The current research findings indicated that ISG15 is crucial for tumors [11, 49]. To investigate whether ISG15 is involved in programmed cell death and cell cycle regulation in ccRCC, we performed flow cytometry analysis of the knockdown ISG15 and overexpression ISG15 group, respectively. Moreover, we used western blot analysis to assess the changes in the expression levels of Bcl2 and Bax, as well as the activated form of caspase-3, namely caspase-3/p19. Furthermore, ISG15 knockdown inhibited cell cycle progression and activated apoptosis in ccRCC cells, reducing the anti-apoptotic protein Bcl2 and enhancing the pro-apoptotic proteins Bax and caspase-3/p19. However, ISG15 elevation led to an opposite result, suggesting that ISG15 participates in regulating apoptosis and cell cycle progression in ccRCC cells.

Furthermore, multiple studies have shown that STAT3 activation can inhibit apoptosis in various human malignancies [50,51,52] and that STAT3 activation is also involved in the regulation of the cell cycle[39, 53], suggesting that STAT3 plays an indispensable role in maintaining tumor survival and promoting tumor progression. Therefore, we hypothesized that ISG15 inhibits ccRCC apoptosis and promotes cell cycle progression by regulating the activation of STAT3, thereby promoting ccRCC proliferation. Thus, ISG15 may play an essential role in ccRCC apoptosis and cell cycle progression.
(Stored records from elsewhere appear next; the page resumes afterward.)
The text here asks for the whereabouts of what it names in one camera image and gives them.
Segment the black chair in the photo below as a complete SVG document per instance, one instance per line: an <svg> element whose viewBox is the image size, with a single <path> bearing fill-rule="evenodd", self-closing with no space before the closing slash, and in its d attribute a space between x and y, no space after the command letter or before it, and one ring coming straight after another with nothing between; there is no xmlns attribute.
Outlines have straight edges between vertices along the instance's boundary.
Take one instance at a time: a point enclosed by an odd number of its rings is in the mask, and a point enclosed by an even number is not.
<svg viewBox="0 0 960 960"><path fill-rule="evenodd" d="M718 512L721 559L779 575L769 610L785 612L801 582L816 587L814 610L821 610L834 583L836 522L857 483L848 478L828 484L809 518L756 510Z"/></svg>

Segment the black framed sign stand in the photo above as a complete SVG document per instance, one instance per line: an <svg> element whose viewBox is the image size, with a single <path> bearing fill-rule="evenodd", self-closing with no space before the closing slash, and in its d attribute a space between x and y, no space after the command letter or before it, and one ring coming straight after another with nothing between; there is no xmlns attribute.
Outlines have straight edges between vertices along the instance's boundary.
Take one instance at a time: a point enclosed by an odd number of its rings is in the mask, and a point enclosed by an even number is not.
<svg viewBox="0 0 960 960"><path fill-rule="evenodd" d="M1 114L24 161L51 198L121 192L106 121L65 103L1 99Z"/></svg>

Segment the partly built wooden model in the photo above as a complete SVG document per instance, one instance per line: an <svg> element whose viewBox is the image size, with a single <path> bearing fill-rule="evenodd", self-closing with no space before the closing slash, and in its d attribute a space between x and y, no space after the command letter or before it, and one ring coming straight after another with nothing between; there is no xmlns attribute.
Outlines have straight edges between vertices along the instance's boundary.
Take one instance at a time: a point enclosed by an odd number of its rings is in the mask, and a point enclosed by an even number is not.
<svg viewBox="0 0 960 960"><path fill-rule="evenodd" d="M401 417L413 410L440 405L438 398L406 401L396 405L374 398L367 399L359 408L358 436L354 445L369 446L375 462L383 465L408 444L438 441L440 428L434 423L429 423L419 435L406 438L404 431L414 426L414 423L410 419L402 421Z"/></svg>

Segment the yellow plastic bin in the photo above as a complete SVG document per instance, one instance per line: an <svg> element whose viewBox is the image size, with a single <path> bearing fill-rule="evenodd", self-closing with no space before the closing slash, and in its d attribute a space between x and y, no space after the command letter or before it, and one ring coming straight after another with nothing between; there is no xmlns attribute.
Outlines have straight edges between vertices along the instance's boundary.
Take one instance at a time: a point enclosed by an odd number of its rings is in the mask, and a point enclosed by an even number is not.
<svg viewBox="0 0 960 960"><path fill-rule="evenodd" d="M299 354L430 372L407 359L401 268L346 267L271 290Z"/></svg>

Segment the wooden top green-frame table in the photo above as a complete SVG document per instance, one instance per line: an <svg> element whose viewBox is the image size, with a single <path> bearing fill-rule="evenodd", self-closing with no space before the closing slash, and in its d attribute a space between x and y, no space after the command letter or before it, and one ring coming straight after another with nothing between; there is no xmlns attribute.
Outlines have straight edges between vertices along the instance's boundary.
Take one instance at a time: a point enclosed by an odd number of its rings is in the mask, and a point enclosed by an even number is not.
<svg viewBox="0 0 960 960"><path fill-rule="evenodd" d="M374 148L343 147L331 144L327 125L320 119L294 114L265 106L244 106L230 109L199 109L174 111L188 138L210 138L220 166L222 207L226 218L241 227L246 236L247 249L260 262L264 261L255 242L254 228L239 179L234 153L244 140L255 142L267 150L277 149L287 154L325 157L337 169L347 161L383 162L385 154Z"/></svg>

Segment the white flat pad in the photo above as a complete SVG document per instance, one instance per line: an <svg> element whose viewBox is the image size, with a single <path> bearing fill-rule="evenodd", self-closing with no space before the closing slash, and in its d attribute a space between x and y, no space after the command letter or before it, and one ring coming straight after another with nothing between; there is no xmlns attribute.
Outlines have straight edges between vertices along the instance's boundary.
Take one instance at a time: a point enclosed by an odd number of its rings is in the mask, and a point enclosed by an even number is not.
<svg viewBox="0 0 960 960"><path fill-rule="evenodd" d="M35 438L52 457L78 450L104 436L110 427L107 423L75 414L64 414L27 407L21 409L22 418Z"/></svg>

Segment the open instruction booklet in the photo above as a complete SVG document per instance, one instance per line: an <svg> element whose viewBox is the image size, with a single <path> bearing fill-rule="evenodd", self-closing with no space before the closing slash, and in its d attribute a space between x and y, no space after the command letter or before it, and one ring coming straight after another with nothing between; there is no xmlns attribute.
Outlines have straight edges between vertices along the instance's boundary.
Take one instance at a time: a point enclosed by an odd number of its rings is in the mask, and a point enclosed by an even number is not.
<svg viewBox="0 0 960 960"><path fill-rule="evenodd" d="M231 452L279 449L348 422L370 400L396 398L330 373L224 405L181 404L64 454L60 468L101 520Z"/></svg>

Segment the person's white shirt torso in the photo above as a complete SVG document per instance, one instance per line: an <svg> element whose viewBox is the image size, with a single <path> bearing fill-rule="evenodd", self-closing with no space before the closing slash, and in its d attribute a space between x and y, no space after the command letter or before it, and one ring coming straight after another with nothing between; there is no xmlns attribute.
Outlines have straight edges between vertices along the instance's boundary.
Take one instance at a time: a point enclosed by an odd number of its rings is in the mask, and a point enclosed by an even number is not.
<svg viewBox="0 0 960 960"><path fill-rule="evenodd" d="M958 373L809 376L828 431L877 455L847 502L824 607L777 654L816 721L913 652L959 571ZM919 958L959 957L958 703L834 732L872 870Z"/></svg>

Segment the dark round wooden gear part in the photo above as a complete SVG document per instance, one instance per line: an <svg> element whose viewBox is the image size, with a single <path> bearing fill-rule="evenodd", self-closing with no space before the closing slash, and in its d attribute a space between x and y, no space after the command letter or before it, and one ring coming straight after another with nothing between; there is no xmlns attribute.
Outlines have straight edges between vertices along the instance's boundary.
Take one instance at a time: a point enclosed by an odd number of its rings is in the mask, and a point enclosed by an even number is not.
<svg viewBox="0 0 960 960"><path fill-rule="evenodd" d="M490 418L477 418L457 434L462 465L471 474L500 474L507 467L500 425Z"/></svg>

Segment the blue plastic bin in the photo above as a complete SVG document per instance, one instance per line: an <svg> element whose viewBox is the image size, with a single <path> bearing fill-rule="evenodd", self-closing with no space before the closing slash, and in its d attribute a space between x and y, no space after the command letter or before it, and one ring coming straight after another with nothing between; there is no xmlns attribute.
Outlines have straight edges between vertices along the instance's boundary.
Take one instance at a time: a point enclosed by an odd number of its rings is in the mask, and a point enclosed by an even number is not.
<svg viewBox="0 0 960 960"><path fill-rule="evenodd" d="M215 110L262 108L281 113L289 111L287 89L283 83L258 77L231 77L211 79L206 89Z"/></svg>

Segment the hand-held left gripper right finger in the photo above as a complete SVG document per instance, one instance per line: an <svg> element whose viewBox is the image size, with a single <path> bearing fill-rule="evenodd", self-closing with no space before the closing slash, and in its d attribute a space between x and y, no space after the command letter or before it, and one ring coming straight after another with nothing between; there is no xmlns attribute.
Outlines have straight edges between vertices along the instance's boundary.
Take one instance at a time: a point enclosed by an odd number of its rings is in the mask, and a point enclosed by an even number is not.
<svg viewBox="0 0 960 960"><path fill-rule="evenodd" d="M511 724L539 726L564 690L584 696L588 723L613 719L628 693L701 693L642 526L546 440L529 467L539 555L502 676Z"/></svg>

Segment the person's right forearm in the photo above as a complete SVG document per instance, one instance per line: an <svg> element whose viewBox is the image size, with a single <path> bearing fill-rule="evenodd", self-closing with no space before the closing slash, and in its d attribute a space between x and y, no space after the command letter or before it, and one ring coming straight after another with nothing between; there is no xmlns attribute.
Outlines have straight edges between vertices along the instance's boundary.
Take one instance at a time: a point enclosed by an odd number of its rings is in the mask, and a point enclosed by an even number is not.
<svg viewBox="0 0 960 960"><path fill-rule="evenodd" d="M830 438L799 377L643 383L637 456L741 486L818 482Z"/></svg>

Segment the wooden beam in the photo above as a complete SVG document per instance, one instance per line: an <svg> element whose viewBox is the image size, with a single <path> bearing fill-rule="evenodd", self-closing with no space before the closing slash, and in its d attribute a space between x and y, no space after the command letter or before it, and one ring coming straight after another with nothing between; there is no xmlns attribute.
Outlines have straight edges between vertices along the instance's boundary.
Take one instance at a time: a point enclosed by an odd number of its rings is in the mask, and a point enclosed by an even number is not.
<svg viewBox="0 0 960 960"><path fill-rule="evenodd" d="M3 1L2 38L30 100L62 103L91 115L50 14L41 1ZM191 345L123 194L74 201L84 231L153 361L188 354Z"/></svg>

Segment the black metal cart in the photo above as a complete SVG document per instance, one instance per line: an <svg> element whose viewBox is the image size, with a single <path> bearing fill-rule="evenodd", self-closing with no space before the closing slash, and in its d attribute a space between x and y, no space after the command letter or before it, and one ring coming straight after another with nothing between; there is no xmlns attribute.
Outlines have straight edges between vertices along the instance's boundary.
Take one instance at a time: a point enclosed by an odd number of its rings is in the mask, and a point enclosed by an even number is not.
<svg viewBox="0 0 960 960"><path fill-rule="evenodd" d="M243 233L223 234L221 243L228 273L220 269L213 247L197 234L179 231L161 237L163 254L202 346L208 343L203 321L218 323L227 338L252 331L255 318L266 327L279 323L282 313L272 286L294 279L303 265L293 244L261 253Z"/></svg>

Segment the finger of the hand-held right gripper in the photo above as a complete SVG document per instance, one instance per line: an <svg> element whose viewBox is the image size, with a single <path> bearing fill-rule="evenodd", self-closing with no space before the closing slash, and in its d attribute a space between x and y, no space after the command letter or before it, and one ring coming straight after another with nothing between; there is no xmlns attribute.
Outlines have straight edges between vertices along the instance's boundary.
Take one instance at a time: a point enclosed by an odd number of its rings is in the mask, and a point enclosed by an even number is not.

In conclusion, ISG15 was upregulated in ccRCC, correlating with adverse survival outcomes and prognostic implications in patients with ccRCC. Furthermore, we demonstrated that ISG15 controls proliferation, migration, invasion, apoptosis, and cell cycle progression in ccRCC via modulating the IL-6/JAK2/STAT3 signaling pathway (Fig. 6H). Therefore, personalized treatment strategies targeting ISG15 are expected to improve the efficacy of ccRCC treatment. However, this study still has some limitations. First, we demonstrated that ISG15 induced ccRCC progression via the IL-6/JAK2/STAT3 pathway; however, the precise mechanism by which activated STAT3 affects ccRCC phenotypic changes is unknown. Furthermore, although in vivo experiments were conducted using a nude mouse xenograft model, ISG15’s role in the metastasis of ccRCC remains unexplored. Moreover, more experiments are needed to determine the mechanism in vivo by which ISG15 regulates ccRCC progression whether it is the same as in vitro.

Conclusions

Our research confirmed the role of ISG15 as a cancer-causing gene in ccRCC and conducted a comprehensive analysis to identify its specific mechanisms. This study demonstrated that ISG15 regulates IL6/JAK2/STAT3 signaling to promote the proliferation, migration, and invasion of ccRCC cells. In conclusion, ISG15 might be a promising therapeutic target for ccRCC.